I was so proud of Chris when he graduated Emory University. It seemed to me he was strong and going to overcome his depression to acquire a sustainable job. I never, however, saw him building a “normal” family. Regardless of his love for people in general, the rest of the family and I have always questioned his ability to fall in love with a girl. Even if he did eventually find a “soulmate,” he has never found building family appealing. To him, it was a binding contract in blood. Graduation was the last time I saw my son, and the way I took seeing him for granted makes me cringe. I thought he was just going to shake his mood, find some reassuring things that all human nature is not evil and wicked. I hoped he would find out that mistakes are inevitable and that not all of us can be perfect. Sometimes I think he was so arrogant that he believed in perfection in himself, and was extremely upset in his inability to find perfection in others.

The silence that followed his graduation was awful. Walt, his father, and I felt as if he was betraying us and didn’t care enough to tell us of his whereabouts for several months at a time. We told ourselves that no news was good news and that it was just Chris’ way. He didn’t want our help or advice for the majority of his life and, being now a college graduate, he didn’t need us for anything. He let us know that he didn't want our money either. It was like he left Walt and me in the dust. I knew that was his personality though. He wasn’t good at relying on others his whole life, let alone Walt, the man who ruined his opinion on humankind as a whole. Maybe he didn’t like us, but it wasn’t fair for him to make his sister, Carine, suffer not knowing where he was. They were always so close.

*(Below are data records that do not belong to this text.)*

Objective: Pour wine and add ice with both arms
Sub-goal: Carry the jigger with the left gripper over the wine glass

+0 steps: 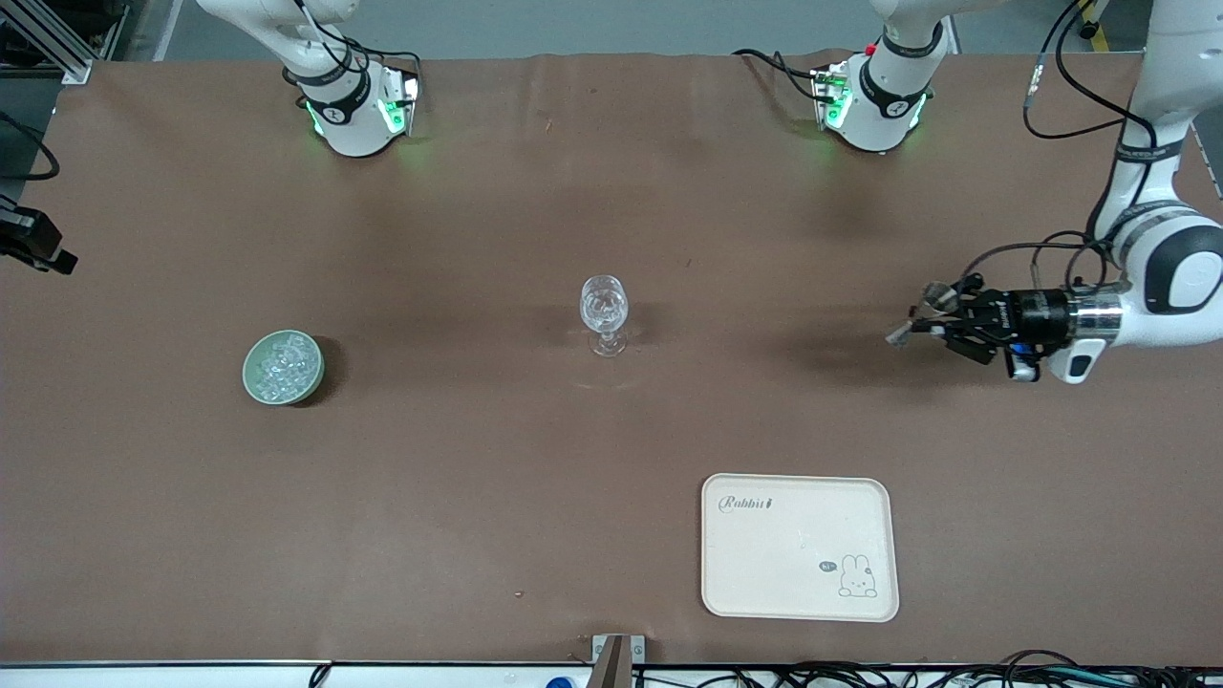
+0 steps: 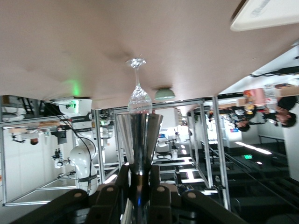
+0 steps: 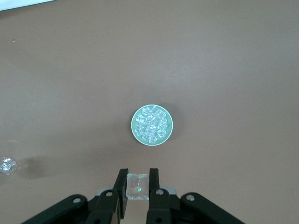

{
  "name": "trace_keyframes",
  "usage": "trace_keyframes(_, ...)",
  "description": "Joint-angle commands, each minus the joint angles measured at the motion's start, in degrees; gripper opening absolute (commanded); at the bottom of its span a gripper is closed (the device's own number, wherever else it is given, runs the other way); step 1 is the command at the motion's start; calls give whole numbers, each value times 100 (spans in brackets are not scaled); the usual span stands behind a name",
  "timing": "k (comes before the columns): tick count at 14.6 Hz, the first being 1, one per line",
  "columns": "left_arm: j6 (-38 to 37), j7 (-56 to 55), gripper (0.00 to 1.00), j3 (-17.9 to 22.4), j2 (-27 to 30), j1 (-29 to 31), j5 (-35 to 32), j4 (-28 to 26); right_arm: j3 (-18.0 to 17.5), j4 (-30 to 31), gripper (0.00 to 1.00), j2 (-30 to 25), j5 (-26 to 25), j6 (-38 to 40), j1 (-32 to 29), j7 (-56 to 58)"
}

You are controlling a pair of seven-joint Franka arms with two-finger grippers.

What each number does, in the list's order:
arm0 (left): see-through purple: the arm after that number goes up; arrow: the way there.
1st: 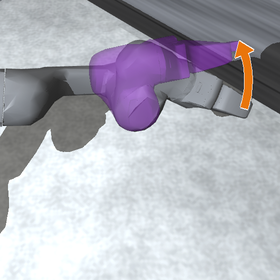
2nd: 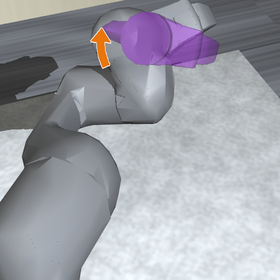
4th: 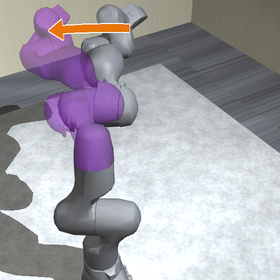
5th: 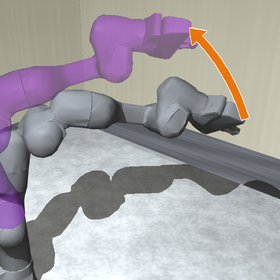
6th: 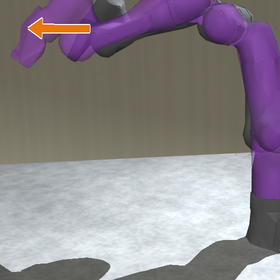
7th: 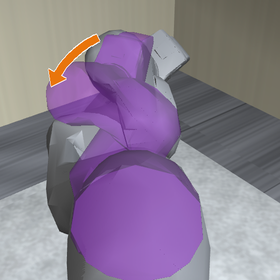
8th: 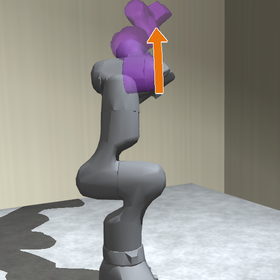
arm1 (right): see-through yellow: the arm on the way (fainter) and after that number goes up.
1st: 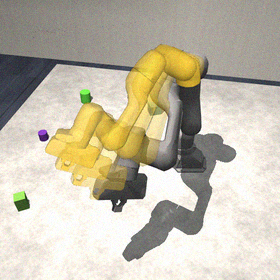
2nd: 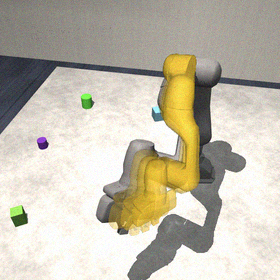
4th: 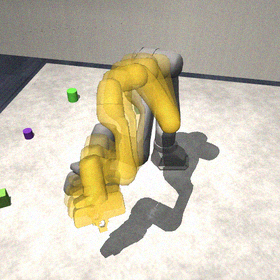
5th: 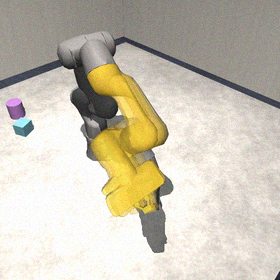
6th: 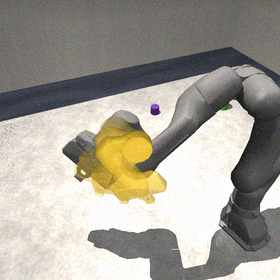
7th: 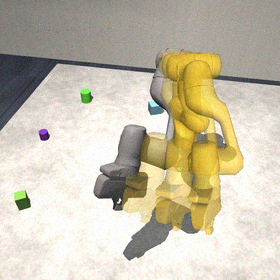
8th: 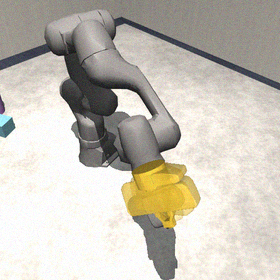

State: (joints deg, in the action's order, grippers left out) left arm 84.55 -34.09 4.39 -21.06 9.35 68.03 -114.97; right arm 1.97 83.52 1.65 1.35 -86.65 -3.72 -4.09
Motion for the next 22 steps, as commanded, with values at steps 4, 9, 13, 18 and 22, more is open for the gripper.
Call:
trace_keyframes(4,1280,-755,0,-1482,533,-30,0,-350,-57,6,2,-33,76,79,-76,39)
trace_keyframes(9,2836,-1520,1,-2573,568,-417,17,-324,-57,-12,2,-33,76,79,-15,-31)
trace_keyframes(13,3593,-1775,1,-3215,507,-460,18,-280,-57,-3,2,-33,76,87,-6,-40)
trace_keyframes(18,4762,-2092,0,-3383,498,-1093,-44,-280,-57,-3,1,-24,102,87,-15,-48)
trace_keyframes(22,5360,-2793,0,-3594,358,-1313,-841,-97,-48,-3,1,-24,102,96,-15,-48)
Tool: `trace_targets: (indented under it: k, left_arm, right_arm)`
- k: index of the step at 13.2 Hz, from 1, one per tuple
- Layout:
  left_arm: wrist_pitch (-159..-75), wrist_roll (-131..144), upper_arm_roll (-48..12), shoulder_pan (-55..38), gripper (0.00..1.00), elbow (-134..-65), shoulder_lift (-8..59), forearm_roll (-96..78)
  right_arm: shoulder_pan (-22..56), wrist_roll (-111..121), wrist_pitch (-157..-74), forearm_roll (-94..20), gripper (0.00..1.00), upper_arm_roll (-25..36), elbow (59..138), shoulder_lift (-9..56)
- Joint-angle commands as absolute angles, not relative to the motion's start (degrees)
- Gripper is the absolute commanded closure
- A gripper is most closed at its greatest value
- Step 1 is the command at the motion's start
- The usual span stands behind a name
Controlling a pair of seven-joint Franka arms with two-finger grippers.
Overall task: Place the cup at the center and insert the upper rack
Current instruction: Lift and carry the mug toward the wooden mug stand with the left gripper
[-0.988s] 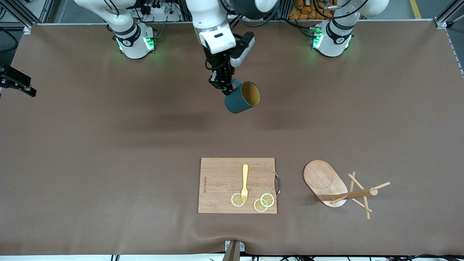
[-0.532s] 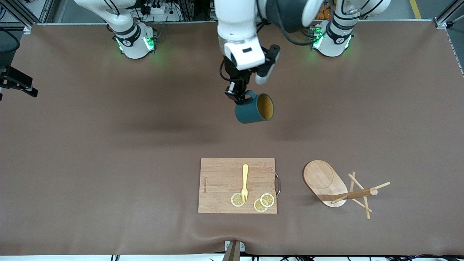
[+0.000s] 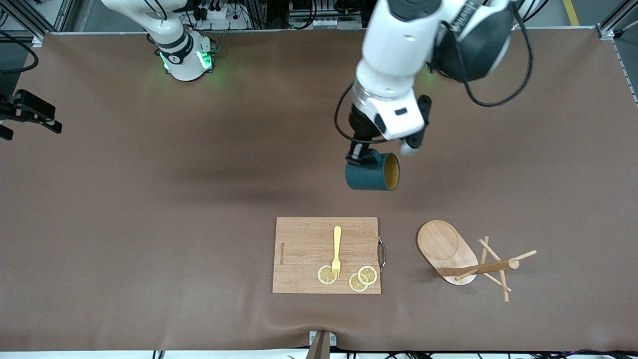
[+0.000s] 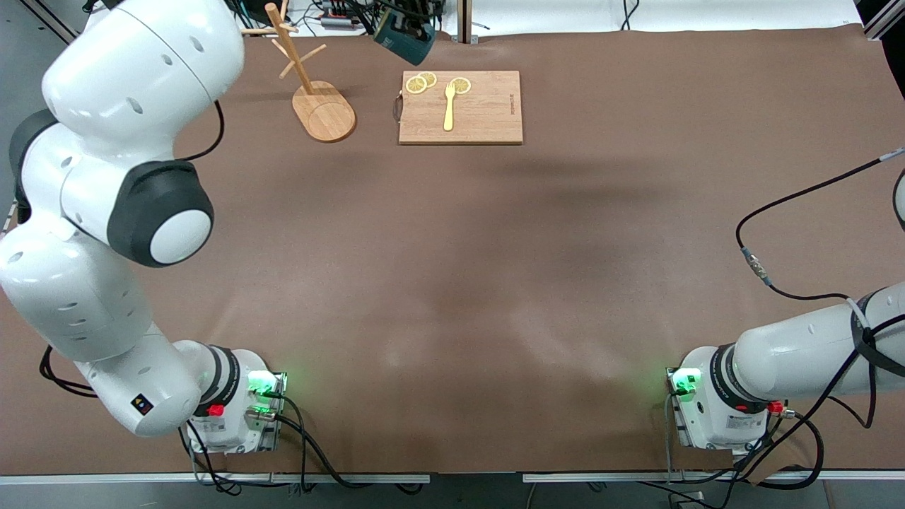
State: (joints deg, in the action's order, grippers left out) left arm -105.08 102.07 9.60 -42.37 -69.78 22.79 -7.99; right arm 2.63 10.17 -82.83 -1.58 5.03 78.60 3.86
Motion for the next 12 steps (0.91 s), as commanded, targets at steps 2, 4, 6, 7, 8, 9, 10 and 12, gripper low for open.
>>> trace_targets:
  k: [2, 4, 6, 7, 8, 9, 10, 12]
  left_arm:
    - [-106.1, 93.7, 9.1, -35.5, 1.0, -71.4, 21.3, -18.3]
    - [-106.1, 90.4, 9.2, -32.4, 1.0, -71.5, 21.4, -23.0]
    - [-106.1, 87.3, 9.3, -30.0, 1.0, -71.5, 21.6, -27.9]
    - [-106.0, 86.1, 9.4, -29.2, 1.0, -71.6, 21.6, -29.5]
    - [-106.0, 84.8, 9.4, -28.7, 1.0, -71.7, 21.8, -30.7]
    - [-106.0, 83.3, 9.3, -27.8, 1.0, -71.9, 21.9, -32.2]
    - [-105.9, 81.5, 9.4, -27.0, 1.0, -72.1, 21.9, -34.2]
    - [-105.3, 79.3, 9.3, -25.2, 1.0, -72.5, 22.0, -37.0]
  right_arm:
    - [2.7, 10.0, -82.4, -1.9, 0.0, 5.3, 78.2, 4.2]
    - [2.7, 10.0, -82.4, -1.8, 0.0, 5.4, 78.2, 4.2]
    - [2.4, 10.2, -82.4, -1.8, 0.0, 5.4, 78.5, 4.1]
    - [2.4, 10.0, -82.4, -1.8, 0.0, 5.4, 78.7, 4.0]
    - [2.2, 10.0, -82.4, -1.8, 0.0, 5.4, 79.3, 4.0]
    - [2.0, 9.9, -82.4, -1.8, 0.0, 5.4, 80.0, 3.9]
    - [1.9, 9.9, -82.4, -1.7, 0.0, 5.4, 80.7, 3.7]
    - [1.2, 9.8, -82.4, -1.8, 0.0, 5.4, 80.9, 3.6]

Carine, Walt, and I will always love Chris. He was arrogant and a recluse and we just knew to take him as he was. I think he had such an issue when he found out about Walt’s betrayal of his first family because he had such high standards for us. He believed at one point that Walt, Carine, and I were perfect and could do no wrong. I will always love my son Chris McCandless and remember him for his strength, drive, and ambition. Thank you for putting my son’s story to words and capturing his personality in this article.